Python is a multi-paradigm and multi-purpose programming language. You can use it as a procedural language and you can use it in a more object oriented way. It does tend to land more on the object oriented side as all its core data types (strings, integers, floats, booleans, lists, sets, arrays, tuples, dictionaries, files) as well as functions, modules and classes are objects.
Since functions in Python are also objects that can be passed around like any other object, Python is also well suited to functional programming. One of the most popular Python libraries for data manipulation, Pandas (built on top of NumPy), supports a functional programming style as most of its functions on data are not changing the data (no side effects) but producing a new data to reflect the result of the function.

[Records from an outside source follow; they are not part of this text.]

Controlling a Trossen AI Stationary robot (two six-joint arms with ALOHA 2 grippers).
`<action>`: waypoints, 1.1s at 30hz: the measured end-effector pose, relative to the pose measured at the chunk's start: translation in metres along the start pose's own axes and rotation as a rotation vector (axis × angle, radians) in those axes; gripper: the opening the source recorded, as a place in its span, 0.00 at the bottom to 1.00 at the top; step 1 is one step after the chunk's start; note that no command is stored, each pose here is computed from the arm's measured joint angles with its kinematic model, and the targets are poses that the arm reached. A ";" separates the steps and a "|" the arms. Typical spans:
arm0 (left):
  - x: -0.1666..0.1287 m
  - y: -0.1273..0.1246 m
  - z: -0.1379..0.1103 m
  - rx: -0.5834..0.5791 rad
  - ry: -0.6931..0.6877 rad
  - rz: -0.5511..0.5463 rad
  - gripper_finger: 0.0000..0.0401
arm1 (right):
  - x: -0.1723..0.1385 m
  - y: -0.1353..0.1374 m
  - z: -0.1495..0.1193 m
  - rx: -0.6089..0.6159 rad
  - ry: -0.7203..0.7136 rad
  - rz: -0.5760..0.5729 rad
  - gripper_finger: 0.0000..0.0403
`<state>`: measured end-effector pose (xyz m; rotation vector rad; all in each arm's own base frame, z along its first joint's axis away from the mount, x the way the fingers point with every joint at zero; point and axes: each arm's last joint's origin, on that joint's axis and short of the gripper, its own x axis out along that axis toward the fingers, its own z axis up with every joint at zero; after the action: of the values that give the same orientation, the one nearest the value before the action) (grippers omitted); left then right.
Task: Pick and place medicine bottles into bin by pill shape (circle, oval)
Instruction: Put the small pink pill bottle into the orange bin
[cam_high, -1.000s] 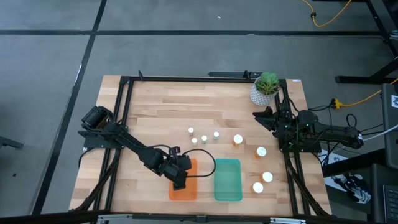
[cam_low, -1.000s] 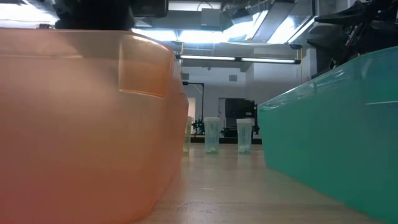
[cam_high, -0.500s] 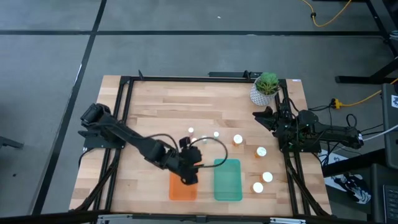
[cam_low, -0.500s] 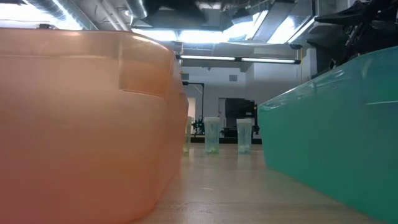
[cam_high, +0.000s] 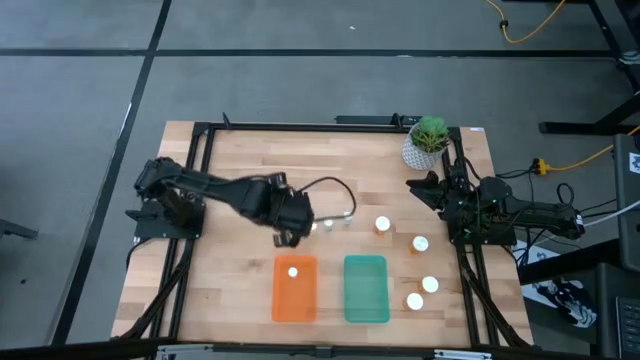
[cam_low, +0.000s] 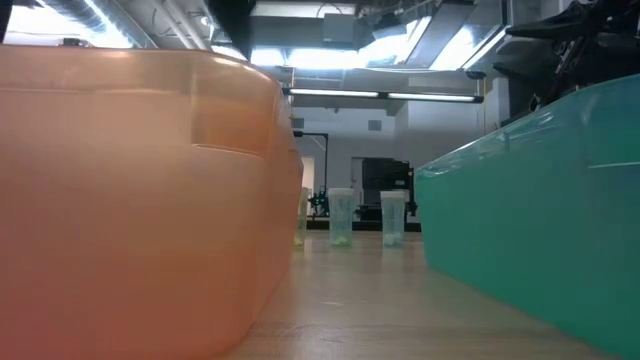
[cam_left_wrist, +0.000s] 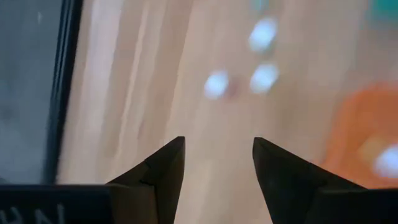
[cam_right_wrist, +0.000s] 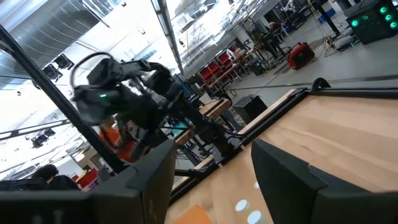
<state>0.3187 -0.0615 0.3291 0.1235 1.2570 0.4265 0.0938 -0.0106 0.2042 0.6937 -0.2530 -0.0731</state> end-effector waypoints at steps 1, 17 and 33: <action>0.005 0.006 0.000 0.034 0.032 -0.002 0.45 | 0.000 0.000 0.000 0.000 0.000 0.000 0.53; 0.126 0.093 -0.019 0.270 0.173 -0.307 0.44 | 0.000 0.000 0.000 0.004 -0.004 -0.002 0.53; 0.151 0.062 -0.017 0.472 -0.043 -0.300 0.45 | 0.000 -0.002 0.002 0.000 -0.065 -0.075 0.53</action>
<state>0.3241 0.0502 0.2088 0.3368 1.2904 -0.1364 0.0932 -0.0134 0.2042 0.7011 -0.2895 -0.1673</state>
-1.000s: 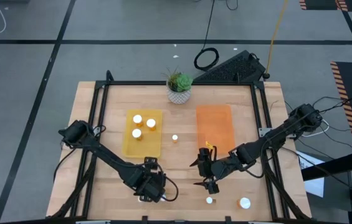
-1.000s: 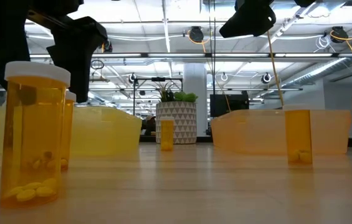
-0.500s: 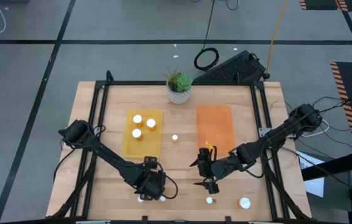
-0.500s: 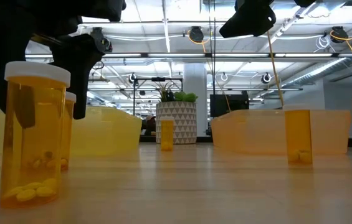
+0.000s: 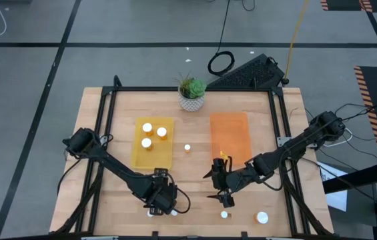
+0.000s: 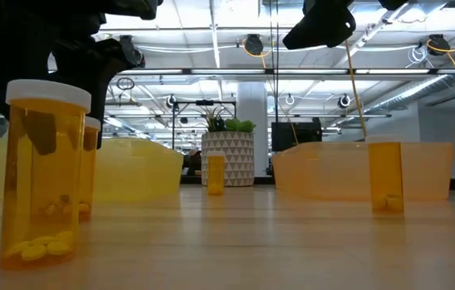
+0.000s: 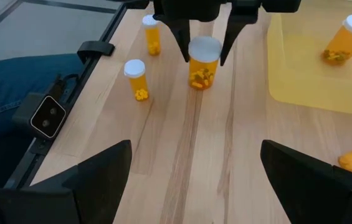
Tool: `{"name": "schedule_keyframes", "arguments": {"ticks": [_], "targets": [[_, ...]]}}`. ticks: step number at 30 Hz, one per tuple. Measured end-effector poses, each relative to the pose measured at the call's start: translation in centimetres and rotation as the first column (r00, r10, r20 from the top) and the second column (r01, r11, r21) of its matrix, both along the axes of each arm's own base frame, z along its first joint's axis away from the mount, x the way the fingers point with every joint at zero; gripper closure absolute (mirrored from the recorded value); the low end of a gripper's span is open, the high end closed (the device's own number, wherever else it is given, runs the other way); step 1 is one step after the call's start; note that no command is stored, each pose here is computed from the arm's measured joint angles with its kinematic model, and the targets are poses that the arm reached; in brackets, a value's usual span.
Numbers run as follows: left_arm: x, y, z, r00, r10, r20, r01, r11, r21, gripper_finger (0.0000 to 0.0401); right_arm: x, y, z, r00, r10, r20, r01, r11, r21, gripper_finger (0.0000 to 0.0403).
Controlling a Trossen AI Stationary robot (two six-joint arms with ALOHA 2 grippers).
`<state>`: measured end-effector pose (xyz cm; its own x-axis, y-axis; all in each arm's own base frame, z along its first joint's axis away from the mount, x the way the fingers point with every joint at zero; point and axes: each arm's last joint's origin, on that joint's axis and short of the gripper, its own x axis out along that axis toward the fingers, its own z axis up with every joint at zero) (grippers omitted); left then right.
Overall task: Pick and place medicine bottles into bin by pill shape (circle, oval)
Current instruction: Put the large medicine bottle into the yellow bin
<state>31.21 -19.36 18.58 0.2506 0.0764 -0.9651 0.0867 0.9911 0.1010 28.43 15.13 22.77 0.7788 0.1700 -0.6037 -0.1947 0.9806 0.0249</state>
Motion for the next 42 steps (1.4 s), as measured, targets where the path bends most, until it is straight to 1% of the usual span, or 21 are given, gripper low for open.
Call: {"name": "schedule_keyframes", "arguments": {"ticks": [2,4,7,10,14,19,23,28,31,34,38,42], "targets": [[-0.1,0.1,0.2,1.000,-0.003,-0.003,0.003,1.000,-0.001,0.0194,0.0,0.0,0.0,1.000,0.000,0.000,0.000,1.000,0.000,0.0051],[-0.1,0.2,0.6,1.000,0.000,0.005,0.000,1.000,-0.006,0.0195,0.0,0.0,0.0,1.000,0.000,0.000,0.000,1.000,0.000,0.0051],[-0.3,0.7,1.4,1.000,0.012,0.012,-0.012,1.000,-0.010,0.0180,0.0,0.0,0.0,1.000,0.000,0.000,0.000,1.000,0.000,0.0051],[-0.4,1.2,2.5,0.999,0.021,0.045,-0.020,1.000,-0.022,0.0161,0.0,0.0,0.0,1.000,0.000,0.000,0.000,1.000,0.000,0.0051],[-0.7,2.0,4.5,0.995,0.017,0.103,-0.014,1.000,-0.028,0.0157,0.0,0.0,0.0,1.000,0.000,0.000,0.000,1.000,0.000,0.0051],[-1.4,3.7,7.2,0.985,0.035,0.170,-0.034,0.999,-0.009,0.0174,0.0,0.0,0.0,1.000,0.000,0.000,0.000,1.000,0.000,0.0051],[-1.6,4.0,8.1,0.978,0.037,0.204,-0.032,0.999,-0.027,0.0190,0.0,0.0,0.0,1.000,0.000,0.000,0.000,1.000,-0.001,0.0051],[-1.9,2.8,7.3,0.983,-0.027,0.179,0.028,1.000,-0.005,0.0193,0.0,0.0,0.0,1.000,-0.001,-0.004,0.001,1.000,-0.001,0.0051],[-1.7,1.6,6.4,0.982,-0.073,0.176,0.073,0.997,0.003,0.0184,0.0,0.0,0.0,1.000,-0.001,-0.006,0.001,1.000,-0.002,0.0051],[-1.2,0.1,5.2,0.968,-0.158,0.193,0.159,0.987,0.010,0.0163,0.0,0.0,0.0,1.000,-0.002,-0.002,0.002,1.000,0.001,0.0051],[-0.7,-1.6,3.1,0.936,-0.308,0.168,0.305,0.951,0.043,0.0121,0.0,0.0,0.0,1.000,-0.003,-0.001,0.003,1.000,0.002,0.0051],[-0.4,-1.9,1.9,0.921,-0.367,0.130,0.362,0.930,0.062,0.0087,0.1,-0.1,0.0,1.000,-0.007,-0.001,0.007,1.000,0.002,0.0051]]}}
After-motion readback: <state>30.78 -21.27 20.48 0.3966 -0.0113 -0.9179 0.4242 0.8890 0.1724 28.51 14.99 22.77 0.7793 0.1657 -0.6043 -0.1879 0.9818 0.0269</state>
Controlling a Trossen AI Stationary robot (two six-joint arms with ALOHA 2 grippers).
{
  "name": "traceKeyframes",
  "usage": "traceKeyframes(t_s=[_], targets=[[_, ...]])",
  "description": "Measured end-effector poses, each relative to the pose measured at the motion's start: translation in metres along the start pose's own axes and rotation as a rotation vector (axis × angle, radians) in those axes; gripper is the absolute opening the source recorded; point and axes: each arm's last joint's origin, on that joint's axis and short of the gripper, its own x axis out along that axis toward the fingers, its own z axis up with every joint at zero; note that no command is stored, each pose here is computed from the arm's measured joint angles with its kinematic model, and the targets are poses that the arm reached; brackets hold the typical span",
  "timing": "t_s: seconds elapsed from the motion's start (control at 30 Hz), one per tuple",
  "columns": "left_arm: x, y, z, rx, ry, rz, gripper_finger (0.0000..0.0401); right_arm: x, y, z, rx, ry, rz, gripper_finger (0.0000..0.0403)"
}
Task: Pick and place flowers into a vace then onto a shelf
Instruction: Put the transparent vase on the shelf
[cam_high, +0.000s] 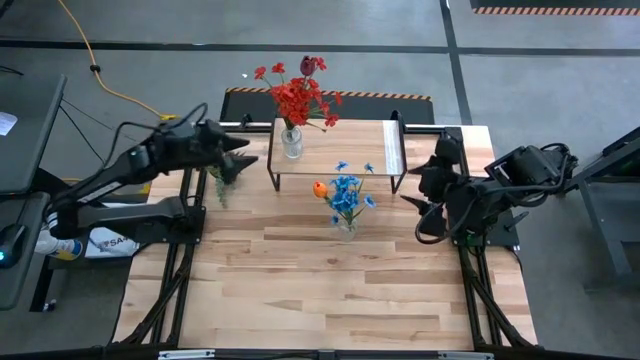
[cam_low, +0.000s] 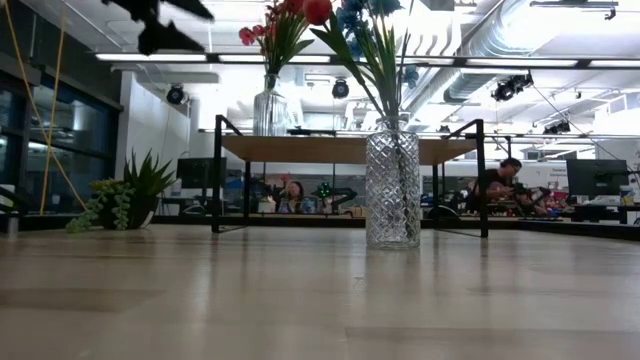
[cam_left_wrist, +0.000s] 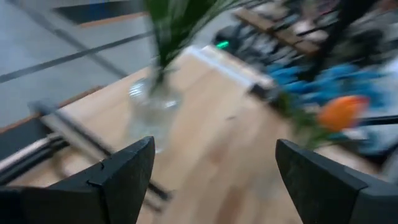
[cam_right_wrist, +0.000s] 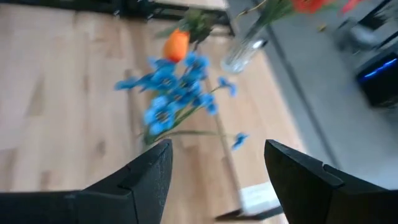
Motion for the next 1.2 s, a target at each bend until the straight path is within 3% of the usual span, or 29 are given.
traceKeyframes(t_s=[0.17, 0.6, 0.9, 1.2], targets=[[-0.023, -0.006, 0.001, -0.067, -0.034, -0.173, 0.0365, 0.0, 0.003, -0.005, 0.052, 0.086, 0.126, 0.0245], [-0.042, -0.011, -0.001, -0.095, -0.05, -0.31, 0.0365, -0.008, 0.015, -0.01, 0.238, 0.237, 0.388, 0.0245], [-0.042, -0.012, -0.002, -0.094, -0.024, -0.357, 0.0365, -0.018, 0.035, -0.02, 0.343, 0.293, 0.421, 0.0245], [-0.042, -0.012, -0.006, -0.102, 0.034, -0.387, 0.0365, -0.004, 0.086, -0.059, 0.418, 0.45, 0.352, 0.0245]])
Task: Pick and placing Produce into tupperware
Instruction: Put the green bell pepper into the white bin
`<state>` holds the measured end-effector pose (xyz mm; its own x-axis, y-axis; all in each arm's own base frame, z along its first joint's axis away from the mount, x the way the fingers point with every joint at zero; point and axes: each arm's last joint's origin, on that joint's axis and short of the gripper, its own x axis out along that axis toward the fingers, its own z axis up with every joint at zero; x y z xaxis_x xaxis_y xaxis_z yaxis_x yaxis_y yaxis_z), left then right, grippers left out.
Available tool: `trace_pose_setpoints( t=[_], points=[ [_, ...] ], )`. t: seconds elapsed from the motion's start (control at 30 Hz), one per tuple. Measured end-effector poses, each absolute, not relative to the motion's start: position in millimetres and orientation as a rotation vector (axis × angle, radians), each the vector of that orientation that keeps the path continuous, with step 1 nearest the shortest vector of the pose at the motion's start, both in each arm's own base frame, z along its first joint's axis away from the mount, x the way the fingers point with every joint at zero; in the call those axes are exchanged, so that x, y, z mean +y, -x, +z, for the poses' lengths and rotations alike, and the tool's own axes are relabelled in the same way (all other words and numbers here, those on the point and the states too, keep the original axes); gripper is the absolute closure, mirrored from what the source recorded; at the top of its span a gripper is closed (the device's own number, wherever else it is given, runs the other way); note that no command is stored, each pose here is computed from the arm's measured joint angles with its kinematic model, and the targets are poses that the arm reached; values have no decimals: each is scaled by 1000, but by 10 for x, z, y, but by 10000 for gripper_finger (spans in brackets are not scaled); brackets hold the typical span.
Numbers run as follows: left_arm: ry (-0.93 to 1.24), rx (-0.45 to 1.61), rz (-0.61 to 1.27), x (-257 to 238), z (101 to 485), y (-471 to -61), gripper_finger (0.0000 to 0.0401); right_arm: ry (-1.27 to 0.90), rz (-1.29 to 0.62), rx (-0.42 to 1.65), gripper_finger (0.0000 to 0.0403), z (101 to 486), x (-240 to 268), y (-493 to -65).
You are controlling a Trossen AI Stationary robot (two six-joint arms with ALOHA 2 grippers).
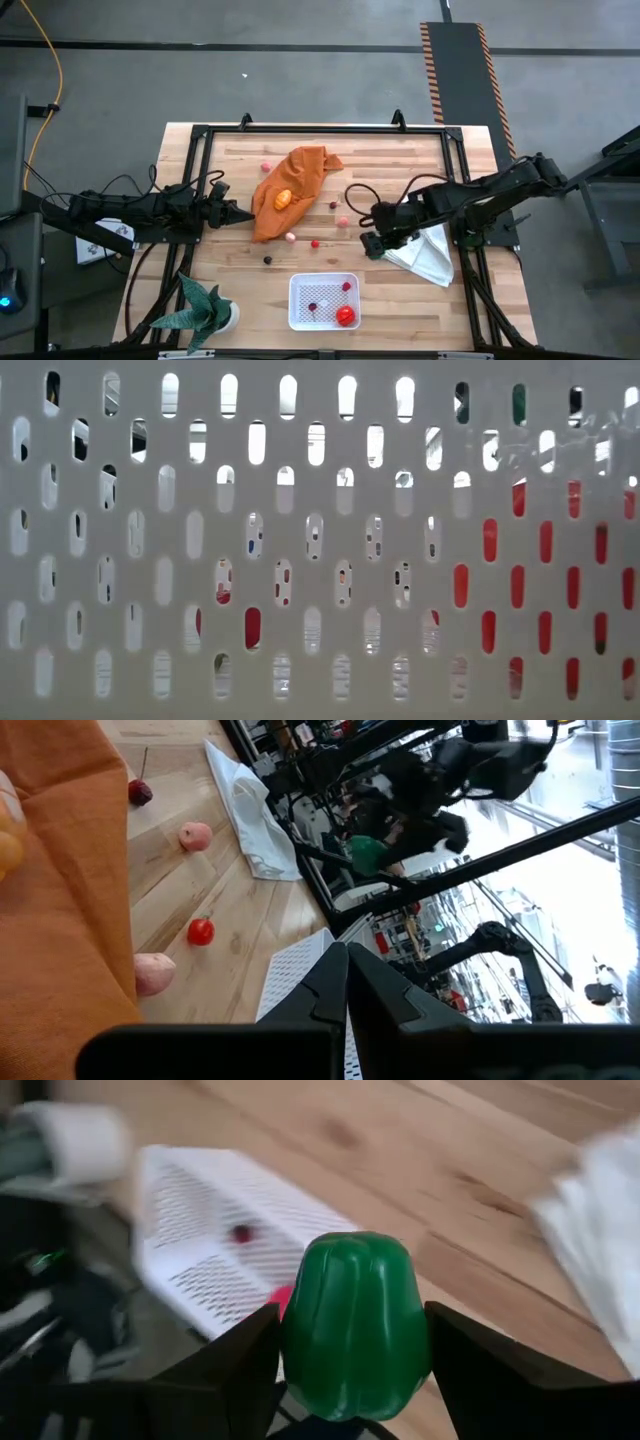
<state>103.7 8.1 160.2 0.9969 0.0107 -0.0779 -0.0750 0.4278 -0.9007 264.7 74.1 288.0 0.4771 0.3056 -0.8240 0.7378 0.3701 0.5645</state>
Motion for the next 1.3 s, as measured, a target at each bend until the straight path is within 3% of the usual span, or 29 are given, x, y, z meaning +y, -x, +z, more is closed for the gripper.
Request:
trace_pose_setpoints(
  t=[0.27, 0.53, 0.9, 1.3],
  points=[
    [1127, 63, 53, 81, 1602, -1037, 400, -1079, 1, 929, 185, 3078, 799, -2784],
    [1127, 63, 53, 81, 1603, -1037, 400, -871, 224, 902, 185, 3119, 808, -2806],
    [1127, 63, 53, 81, 1602, -1037, 400, -607, 443, 805, 185, 3169, 834, -2829],
    [1128, 63, 53, 81, 1602, -1037, 400, -459, 587, 635, 185, 3284, 868, -2885]
  ],
)
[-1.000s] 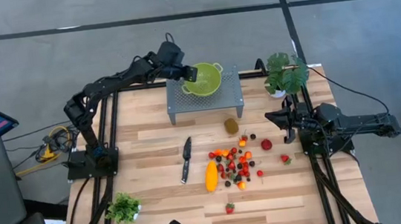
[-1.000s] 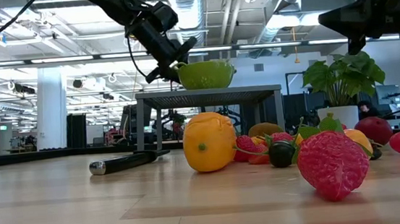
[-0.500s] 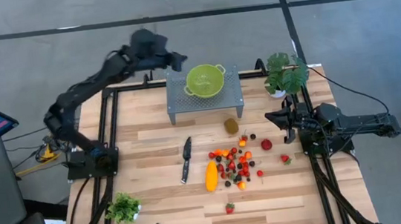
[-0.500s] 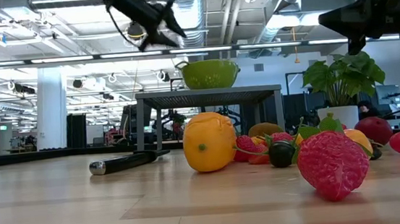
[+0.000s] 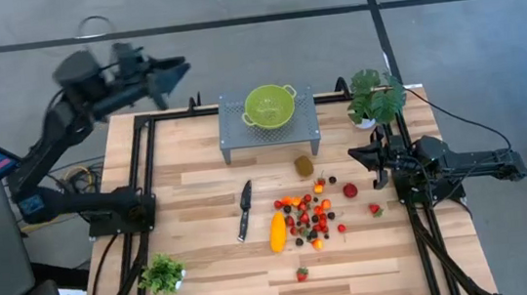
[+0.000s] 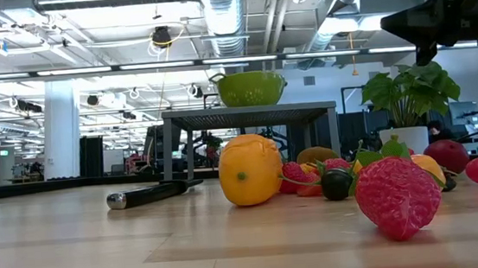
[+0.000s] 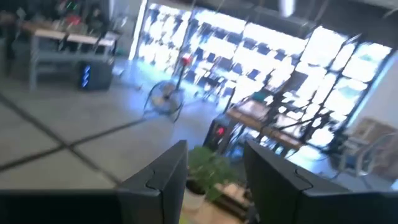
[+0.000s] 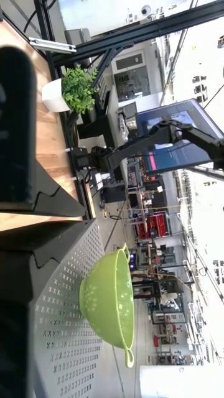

Software Design and Architecture
In this section so far we have been talking about software design - the individual modules and components of the software. We are now going to have a brief look into software architecture - which is about the overall structure that these software components fit into, a design pattern with a common successful use of software components.
Key Points
Code refactoring is a technique for improving the structure of existing code.
Implementing regression tests before refactoring gives you confidence that your changes have not broken the code.
Using pure functions that process data without side effects whenever possible makes the code easier to understand, test and maintain.